[QUESTION] Assigning weights to sentences in depparse training
Question about training stanza depparse (on tokenized and pretagged document): is there a way to assign weights to input sentences, so that some sentences will appear more important than others? A naive approach would be to duplicate sentences, but I wonder if there is another way to do it?
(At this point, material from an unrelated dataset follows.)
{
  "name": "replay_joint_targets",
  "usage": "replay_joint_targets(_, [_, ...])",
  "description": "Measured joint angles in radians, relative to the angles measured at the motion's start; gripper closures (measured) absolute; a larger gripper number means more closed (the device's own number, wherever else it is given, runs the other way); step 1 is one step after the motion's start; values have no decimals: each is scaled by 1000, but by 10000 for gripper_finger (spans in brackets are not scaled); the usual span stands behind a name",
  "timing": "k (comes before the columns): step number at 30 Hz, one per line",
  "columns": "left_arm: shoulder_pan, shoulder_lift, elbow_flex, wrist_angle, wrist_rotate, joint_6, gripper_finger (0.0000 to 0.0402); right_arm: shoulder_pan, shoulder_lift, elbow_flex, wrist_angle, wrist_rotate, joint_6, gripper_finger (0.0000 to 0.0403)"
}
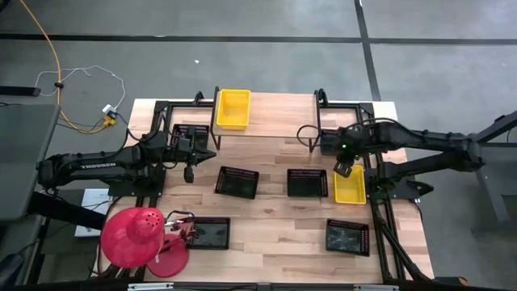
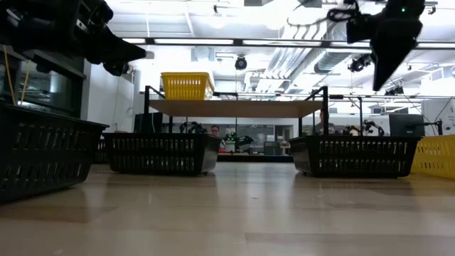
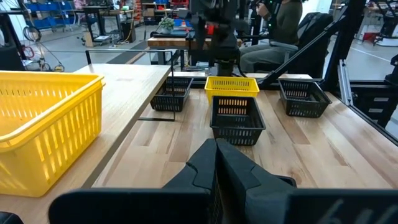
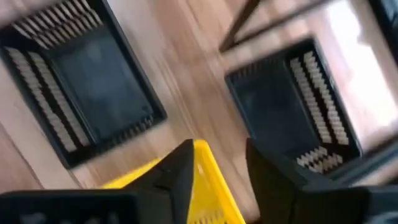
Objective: Stack baskets on shelf by color
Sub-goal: Stack the yellow bin on the yellow bin on the shelf
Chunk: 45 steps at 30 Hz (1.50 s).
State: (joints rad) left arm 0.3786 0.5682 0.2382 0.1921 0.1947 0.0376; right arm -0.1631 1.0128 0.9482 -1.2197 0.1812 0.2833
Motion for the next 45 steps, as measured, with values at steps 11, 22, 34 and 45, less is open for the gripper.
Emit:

It would be possible to add that feature. The loss gets calculated by iterating over the sentences, using the model to calculate the loss when the gold values are available:
https://github.com/stanfordnlp/stanza/blob/a85cce6816f40fa03ab06f6497c7d65ba1244a33/stanza/models/parser.py#L209 https://github.com/stanfordnlp/stanza/blob/a85cce6816f40fa03ab06f6497c7d65ba1244a33/stanza/models/depparse/trainer.py#L53
The model calculates individual pieces of the loss here:
https://github.com/stanfordnlp/stanza/blob/a85cce6816f40fa03ab06f6497c7d65ba1244a33/stanza/models/depparse/model.py#L190 https://github.com/stanfordnlp/stanza/blob/a85cce6816f40fa03ab06f6497c7d65ba1244a33/stanza/models/depparse/model.py#L196 https://github.com/stanfordnlp/stanza/blob/a85cce6816f40fa03ab06f6497c7d65ba1244a33/stanza/models/depparse/model.py#L209
You could weight it by whatever you like, as long as you pass in the sentence weights to model.forward(). I would say we're not going to add that feature any time soon, but if you're inspired to make a PR which adds that feature, we can talk about what it would look like
Thank you for the quick and through reply! Unfortunately, adding this feature is out of my scope for the time being, so I am closing this issue now.
That's fair. We can leave this open, and hopefully one day one of us (or you) can add it as a feature.